> [Your instructions]:
Starting with the line that contains "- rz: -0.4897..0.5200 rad", copy every remaining line of the data below exactly, the last one included.

|---|

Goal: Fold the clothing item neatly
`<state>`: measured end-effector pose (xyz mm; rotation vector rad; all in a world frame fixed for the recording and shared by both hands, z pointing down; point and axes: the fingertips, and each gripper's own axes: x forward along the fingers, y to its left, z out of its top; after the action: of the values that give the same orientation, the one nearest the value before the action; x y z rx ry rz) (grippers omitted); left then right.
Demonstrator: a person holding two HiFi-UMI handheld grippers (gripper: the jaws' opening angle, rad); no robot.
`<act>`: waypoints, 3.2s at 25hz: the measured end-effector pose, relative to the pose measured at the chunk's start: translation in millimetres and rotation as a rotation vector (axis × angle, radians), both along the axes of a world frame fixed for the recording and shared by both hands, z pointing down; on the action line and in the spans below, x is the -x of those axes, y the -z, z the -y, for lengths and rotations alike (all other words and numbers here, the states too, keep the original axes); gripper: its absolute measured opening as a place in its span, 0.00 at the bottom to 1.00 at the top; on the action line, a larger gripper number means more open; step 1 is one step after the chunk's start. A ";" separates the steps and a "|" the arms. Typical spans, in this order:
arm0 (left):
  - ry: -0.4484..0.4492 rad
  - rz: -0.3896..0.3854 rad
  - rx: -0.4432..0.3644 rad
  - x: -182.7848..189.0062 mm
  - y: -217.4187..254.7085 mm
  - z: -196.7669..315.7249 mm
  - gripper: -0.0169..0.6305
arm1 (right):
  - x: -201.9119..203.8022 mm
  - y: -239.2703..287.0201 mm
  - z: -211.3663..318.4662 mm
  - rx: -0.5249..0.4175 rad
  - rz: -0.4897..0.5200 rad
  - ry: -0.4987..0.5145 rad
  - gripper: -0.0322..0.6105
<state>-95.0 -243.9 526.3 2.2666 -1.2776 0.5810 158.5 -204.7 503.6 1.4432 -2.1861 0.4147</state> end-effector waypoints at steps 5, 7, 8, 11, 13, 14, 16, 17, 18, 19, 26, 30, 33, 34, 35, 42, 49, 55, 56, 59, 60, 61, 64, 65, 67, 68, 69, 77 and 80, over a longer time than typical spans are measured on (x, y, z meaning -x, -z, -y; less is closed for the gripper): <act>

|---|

> [Written solution]:
  - rz: -0.4897..0.5200 rad
  - ry: -0.4987..0.5145 rad
  - gripper: -0.0322..0.6105
<state>-95.0 -243.9 526.3 2.2666 -1.2776 0.5810 158.5 -204.7 503.6 1.4432 -2.1861 0.4147</state> end-effector waypoints at steps 5, 7, 8, 11, 13, 14, 16, 17, 18, 19, 26, 30, 33, 34, 35, 42, 49, 55, 56, 59, 60, 61, 64, 65, 67, 68, 69, 77 and 80, over a longer time than typical spans are measured on (x, y, z meaning -x, -z, -y; less is closed for the gripper): <act>

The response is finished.